# TASK DIRECTIONS
Output only the lines below that start at the line containing "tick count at" and end at the line containing "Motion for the", with both ends kept.

# DATA SEGMENT
━━━━━━━━━━━━━━━━━━━━

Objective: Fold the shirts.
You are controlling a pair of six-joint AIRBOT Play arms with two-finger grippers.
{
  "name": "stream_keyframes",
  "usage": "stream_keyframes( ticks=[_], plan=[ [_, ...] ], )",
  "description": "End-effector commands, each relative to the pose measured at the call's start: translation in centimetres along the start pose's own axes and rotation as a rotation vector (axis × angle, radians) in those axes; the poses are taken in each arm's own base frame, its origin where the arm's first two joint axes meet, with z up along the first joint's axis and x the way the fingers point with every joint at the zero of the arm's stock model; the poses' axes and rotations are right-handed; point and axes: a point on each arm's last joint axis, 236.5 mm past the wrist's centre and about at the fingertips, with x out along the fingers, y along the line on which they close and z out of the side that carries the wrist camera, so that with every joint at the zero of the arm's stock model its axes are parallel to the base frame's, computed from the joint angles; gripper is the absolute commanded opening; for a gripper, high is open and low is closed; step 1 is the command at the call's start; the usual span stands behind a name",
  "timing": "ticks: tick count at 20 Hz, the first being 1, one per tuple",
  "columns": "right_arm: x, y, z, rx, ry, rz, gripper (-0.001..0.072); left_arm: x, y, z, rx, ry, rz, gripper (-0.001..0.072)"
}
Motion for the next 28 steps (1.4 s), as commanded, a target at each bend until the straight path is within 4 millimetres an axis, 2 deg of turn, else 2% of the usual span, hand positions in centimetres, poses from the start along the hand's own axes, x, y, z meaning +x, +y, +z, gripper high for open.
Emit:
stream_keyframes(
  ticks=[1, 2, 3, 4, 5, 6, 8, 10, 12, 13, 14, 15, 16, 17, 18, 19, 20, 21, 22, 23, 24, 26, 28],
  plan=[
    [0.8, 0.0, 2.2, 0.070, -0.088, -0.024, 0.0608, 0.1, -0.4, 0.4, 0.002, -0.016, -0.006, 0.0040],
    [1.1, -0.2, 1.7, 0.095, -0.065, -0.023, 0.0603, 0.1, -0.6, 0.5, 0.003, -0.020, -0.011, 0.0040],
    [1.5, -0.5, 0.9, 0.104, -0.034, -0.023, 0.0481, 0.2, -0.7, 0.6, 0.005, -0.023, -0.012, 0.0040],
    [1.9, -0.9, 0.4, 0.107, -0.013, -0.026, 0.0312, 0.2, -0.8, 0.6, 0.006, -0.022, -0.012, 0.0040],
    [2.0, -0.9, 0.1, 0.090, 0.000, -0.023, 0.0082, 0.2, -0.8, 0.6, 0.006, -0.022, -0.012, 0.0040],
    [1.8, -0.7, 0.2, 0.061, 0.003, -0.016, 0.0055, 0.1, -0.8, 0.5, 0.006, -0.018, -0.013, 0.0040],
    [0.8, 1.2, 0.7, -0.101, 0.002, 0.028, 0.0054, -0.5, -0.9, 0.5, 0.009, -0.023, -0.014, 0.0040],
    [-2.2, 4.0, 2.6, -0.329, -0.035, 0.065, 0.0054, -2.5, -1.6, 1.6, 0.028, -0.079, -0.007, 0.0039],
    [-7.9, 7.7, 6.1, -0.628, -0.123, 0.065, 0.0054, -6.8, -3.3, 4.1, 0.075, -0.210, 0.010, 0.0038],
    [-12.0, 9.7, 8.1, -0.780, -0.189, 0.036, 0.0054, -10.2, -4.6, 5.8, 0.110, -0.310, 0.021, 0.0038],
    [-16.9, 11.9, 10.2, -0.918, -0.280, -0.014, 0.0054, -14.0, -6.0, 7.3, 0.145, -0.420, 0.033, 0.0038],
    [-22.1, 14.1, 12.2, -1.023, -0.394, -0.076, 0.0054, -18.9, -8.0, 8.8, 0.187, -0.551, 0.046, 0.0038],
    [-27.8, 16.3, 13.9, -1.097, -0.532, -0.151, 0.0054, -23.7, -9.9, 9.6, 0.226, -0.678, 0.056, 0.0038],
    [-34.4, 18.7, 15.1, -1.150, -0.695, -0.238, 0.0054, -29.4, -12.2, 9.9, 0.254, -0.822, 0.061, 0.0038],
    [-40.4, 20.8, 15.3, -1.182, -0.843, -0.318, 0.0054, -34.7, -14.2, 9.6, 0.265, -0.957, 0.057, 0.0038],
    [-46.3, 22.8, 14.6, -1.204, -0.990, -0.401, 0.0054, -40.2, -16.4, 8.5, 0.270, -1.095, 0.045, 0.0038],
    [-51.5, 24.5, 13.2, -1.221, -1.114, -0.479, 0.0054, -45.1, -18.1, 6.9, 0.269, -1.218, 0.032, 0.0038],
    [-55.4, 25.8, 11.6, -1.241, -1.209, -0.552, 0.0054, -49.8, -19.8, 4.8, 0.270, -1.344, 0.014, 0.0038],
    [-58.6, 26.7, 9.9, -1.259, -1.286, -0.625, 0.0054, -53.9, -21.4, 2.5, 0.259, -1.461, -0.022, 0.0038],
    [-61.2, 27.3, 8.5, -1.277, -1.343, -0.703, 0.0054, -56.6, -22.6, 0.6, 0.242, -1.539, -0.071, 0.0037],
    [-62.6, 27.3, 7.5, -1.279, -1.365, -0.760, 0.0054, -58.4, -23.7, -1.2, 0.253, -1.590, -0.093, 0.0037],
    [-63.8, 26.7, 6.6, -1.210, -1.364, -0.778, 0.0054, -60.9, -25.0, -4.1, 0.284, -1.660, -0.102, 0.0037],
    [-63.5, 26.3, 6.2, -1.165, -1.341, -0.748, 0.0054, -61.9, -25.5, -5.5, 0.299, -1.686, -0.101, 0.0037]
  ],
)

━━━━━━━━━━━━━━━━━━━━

# TASK ANSWER
  "timing": "ticks: tick count at 20 Hz, the first being 1, one per tuple",
  "columns": "right_arm: x, y, z, rx, ry, rz, gripper (-0.001..0.072); left_arm: x, y, z, rx, ry, rz, gripper (-0.001..0.072)"
}
Motion for the next 28 steps (1.4 s), as commanded, a target at each bend until the straight path is within 4 millimetres an axis, 2 deg of turn, else 2% of the usual span, hand positions in centimetres, poses from the start along the hand's own axes, x, y, z meaning +x, +y, +z, gripper high for open.

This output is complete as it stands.